Après la bagarre entre le toxicomane et le commerçant agressé, ce dernier est placé en garde à vue. Celle-ci n’est pas sensée être une peine. Il s’agit d’une mesure de contrainte, d’un outil d’enquête lorsqu’il il existe un soupçon d’infraction et un besoin de vérifications (art. 62-2 CPP). En matière de violences, les parquets auditionnent systématiquement les deux parties, surtout si une arme par destination a été utilisée ou lorsque des blessures sont constatées. Dans le cas présent, le restaurateur avait utilisé pour sa défense une bombe lacrymogène. Le placement en garde à vue n’est donc pas incohérent par principe. La condamnation à trois mois d’emprisonnement avec sursis indique que le tribunal a retenu des violences volontaires mais a jugé le commerçant et le contexte atténuants, sans mandat de dépôt.
Le régime de la légitime défense obéit aux dispositions de l’article 122-5 du code pénal et exige la réunion de cinq conditions cumulatives : agression injustifiée, actuelle, riposte nécessaire, simultanée et proportionnée. La présomption spéciale de légitime défense ne vise, en vertu de l’article 122-6, que des circonstances très particulières : intrusion nocturne au domicile ou défense contre un vol/rapt exécuté avec violence ; cette hypothèse ne s’applique que très exceptionnellement à des altercations sur la voie publique ou devant un commerce. En pratique, tout débordement de la riposte apportée après la cessation du danger ou toute intensité jugée excessive fait tomber l’exonération.

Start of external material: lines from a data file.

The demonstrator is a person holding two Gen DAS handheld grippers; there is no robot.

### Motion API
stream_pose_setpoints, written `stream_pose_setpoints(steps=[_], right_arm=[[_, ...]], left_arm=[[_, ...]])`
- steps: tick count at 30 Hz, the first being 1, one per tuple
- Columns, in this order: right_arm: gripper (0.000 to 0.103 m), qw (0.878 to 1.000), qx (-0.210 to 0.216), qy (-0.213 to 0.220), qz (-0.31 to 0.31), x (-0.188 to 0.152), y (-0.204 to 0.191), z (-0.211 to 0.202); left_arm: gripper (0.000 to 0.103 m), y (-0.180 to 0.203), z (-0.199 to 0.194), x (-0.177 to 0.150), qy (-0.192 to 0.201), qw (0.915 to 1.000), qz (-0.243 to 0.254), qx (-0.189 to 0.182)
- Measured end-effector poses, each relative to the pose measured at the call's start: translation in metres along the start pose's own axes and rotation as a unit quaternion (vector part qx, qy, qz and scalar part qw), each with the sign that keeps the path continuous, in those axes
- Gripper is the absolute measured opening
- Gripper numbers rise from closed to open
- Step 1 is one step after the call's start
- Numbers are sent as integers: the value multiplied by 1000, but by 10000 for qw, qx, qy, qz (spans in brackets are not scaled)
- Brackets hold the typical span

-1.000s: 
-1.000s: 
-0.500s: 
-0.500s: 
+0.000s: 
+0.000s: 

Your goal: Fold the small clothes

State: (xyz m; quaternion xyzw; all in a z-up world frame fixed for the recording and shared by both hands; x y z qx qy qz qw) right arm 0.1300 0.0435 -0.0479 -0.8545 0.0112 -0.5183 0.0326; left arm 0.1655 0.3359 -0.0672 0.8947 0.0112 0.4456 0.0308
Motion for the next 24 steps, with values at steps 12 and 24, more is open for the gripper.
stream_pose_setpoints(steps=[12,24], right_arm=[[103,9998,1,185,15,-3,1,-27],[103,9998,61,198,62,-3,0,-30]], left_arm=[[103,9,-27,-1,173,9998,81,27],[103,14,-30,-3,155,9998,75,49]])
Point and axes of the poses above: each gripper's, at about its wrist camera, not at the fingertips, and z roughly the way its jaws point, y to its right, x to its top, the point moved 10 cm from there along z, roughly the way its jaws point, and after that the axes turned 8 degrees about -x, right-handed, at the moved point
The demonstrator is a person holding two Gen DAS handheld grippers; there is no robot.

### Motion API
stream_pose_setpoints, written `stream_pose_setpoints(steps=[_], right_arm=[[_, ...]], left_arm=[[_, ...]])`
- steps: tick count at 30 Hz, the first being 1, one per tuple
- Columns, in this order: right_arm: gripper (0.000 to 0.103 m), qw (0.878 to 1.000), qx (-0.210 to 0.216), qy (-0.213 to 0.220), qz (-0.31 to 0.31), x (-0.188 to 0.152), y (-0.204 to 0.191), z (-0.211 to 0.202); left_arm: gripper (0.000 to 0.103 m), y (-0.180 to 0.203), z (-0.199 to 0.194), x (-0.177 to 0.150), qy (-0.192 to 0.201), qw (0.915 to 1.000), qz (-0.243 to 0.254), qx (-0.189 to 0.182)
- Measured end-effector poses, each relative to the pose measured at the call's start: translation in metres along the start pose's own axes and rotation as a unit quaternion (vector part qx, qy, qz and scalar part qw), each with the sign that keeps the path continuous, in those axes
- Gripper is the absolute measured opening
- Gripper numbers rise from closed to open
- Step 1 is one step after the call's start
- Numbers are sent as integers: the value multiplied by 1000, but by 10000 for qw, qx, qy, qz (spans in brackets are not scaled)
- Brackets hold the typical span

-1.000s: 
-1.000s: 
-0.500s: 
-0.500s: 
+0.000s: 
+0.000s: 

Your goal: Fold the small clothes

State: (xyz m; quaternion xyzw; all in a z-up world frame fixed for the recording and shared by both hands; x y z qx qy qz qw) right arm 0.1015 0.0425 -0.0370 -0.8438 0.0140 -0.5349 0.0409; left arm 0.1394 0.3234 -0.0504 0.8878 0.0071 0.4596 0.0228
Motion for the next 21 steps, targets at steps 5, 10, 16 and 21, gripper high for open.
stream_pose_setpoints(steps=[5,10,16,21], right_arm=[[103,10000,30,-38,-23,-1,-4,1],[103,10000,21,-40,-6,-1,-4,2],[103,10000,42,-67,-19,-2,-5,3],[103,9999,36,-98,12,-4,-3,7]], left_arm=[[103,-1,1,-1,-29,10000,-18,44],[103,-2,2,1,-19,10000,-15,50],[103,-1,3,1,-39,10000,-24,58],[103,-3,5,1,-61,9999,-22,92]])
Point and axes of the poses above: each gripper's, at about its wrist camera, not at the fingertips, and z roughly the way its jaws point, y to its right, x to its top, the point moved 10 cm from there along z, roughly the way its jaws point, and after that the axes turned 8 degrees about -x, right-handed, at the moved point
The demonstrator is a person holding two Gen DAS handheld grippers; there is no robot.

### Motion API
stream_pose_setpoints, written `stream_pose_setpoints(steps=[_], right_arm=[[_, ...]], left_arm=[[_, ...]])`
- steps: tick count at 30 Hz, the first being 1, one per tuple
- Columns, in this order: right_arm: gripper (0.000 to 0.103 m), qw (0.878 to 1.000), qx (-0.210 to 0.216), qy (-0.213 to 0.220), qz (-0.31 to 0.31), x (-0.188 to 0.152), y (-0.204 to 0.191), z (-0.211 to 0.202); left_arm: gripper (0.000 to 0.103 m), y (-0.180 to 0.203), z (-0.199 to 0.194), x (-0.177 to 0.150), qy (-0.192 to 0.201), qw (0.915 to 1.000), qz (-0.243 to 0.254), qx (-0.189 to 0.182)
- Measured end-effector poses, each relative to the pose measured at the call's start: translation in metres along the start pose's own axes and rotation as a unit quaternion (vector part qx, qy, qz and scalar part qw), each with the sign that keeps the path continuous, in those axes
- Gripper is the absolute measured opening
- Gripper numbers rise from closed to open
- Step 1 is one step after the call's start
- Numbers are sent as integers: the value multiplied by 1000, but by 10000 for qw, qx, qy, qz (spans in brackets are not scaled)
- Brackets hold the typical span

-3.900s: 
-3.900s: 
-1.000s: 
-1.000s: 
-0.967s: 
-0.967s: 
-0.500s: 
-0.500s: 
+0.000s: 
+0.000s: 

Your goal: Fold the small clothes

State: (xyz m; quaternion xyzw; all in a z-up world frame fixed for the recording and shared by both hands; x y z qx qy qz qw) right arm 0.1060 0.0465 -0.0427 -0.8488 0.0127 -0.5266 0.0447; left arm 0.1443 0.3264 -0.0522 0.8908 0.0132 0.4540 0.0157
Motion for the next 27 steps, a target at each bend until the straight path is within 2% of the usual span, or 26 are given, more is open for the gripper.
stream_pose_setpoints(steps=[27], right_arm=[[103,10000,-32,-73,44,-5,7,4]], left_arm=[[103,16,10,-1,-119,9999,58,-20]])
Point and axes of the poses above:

Au-delà du cas d’espèce ayant occasionné ce jugement, il ressort de la jurisprudence que certaines circonstances justifient, aux yeux du tribunal, l’absence de reconnaissance de la légitime défense :
Sans images ou témoignages particuliers, les juges retiennent la version la plus crédible au vu des constatations médicales. Le doute profite rarement à une légitime défense « élargie ».
Dans des quartiers éprouvés par des troubles liés aux stupéfiants, la décision produit un effet de refroidissement : commerçants et riverains perçoivent un risque pénal au simple fait de se défendre d’une agression. Alors qu’ils sont déjà victimes, le simple fait de se défendre pour ne plus être victime les expose à l’être plus encore ! Alors que le droit pénal est censé privilégier et défendre la maîtrise de l’ordre public et le contrôle de l’escalade des violences. Le résultat visible, ici, est un sentiment d’inversion des rôles : l’agresseur primaire échappe souvent à une réponse immédiate tandis que la riposte est scrutée au millimètre.
– A minima, il convient de clarifier la proportionnalité par voie de circulaire en émettant des lignes directrices sur les ripostes admissibles en environnement commercial. Pour autant les tribunaux resteront libres de suivre ou pas ces recommandations.
– Élargir la présomption de légitime défense aux agressions dans un établissement ouvert au public, sur critères stricts (attaque violente, menace d’atteinte grave). Cela suppose une réforme législative et la réécriture de l’article 122-6 du code pénal.
– Objectiver les faits : exploitation prioritaire et systématique des images de vidéosurveillance, voire des témoignages avant poursuites.
– Symétriser la réponse pénale : poursuites rapides et visibles de l’agresseur initial, y compris quand la victime a riposté.
Tant que la grille actuelle restera interprétée de façon restrictive par les tribunaux, des victimes continueront d’être condamnées pour avoir dépassé, parfois de peu et parfois aux seuls yeux de juges idéologiquement acquis à la rédemption des agresseurs, la ligne mouvante de la « bonne » défense.